## WORK REQUIRED
Retype every line from the start of the data down to and including the line with "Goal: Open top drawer". Skip the pictures.

Stored data entries
Segment Open

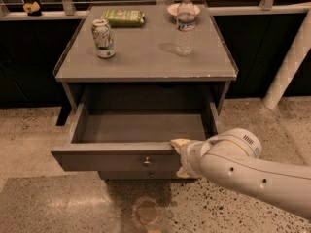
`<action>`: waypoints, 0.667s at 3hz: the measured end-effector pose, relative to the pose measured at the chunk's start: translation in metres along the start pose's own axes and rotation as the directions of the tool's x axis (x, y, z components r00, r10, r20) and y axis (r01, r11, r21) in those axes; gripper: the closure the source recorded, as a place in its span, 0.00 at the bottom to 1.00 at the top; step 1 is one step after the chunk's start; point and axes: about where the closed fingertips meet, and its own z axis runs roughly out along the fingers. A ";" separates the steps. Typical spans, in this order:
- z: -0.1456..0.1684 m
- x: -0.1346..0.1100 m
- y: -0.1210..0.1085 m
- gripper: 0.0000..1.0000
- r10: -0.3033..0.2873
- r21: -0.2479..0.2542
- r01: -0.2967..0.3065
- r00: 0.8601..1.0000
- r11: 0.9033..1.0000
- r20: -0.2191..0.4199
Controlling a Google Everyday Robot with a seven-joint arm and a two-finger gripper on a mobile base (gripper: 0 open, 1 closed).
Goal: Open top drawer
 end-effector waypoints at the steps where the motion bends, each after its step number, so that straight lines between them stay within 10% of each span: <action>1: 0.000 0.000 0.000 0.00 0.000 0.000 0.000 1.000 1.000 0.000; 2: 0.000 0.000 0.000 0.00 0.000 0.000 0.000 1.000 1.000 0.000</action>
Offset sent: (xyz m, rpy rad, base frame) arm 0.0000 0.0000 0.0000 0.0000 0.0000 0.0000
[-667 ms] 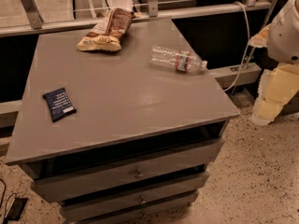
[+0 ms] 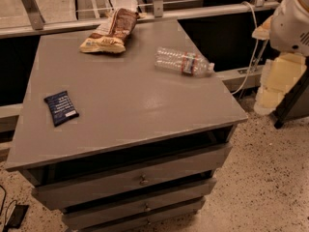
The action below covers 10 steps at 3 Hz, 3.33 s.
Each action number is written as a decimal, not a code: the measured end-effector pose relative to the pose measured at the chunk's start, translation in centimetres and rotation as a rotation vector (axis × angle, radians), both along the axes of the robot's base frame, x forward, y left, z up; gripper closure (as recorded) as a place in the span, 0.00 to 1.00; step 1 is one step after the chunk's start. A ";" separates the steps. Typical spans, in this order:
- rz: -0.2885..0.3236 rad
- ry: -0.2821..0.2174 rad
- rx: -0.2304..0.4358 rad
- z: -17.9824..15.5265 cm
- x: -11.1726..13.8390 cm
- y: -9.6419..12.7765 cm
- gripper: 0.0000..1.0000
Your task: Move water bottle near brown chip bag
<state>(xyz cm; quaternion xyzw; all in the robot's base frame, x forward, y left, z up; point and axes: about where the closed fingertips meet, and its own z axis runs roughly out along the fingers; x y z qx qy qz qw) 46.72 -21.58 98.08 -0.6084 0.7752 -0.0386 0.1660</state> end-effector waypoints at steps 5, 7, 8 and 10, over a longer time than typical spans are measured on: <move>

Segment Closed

## WRITTEN REPLY
`<action>`: waypoints, 0.667s at 3hz: the measured end-effector pose, relative to the pose measured at the chunk's start: translation in metres along the start pose's own axes and rotation as the directions of the tool's x axis (x, y, z components r00, r10, r20) and y axis (r01, r11, r21) in those axes; gripper: the closure the source recorded, as a place in its span, 0.00 at the bottom to 1.00 at the top; step 1 is one step after the chunk's start; point and axes: about where the closed fingertips meet, and its own z axis runs roughly out along the fingers. A ";" separates the steps. Typical spans, in this order:
- z: -0.1456..0.1684 m
- x: -0.1346..0.1100 m
- y: -0.1210..0.1085 m
- gripper: 0.0000..1.0000
- r10: -0.3033..0.2873
- r21: -0.2479..0.2542
- r01: -0.2967..0.3065
- r00: 0.8601..1.0000
- r11: 0.9033..1.0000
- r20: -0.2191..0.4199
Controlling a Google Everyday Robot with a seven-joint arm and a two-finger gripper on a mobile base (gripper: 0 open, 1 closed).
Goal: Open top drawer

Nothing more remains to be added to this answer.